═════ AVAILABLE DATA ═════

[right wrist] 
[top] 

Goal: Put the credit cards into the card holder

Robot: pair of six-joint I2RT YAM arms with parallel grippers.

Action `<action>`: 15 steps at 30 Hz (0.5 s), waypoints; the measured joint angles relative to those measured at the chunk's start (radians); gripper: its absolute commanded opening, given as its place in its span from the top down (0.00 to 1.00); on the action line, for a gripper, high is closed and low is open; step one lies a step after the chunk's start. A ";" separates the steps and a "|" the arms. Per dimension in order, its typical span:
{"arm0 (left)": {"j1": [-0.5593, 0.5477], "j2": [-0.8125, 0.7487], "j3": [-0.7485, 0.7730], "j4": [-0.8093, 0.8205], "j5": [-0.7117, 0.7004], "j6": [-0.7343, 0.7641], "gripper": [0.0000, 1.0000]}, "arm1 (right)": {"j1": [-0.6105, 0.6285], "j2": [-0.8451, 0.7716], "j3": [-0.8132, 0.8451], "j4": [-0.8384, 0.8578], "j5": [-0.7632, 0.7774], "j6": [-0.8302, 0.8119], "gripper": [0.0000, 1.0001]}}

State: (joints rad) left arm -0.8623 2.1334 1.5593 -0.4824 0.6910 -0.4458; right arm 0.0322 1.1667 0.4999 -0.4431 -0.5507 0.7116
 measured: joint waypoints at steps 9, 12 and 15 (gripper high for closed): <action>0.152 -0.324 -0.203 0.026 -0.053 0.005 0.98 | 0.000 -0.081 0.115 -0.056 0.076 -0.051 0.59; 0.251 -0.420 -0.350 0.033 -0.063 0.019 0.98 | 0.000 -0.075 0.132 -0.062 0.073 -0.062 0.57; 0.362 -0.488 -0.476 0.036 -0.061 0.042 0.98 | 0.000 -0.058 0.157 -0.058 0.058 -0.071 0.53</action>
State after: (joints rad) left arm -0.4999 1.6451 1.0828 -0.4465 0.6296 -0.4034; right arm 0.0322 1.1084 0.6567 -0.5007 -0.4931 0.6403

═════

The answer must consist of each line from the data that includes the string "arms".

EXERCISE OUTPUT:
Robot: pair of six-joint I2RT YAM arms with parallel grippers.
Action `<action>`: 15 steps at 30 Hz (0.5 s), waypoints; the measured joint angles relative to those measured at the chunk's start (radians); gripper: its absolute commanded opening, given as its place in its span from the top down (0.00 to 1.00); on the action line, for a gripper, high is closed and low is open; step one lies a step after the chunk's start. A ";" separates the steps and a "|" the arms. Per dimension in order, its typical span:

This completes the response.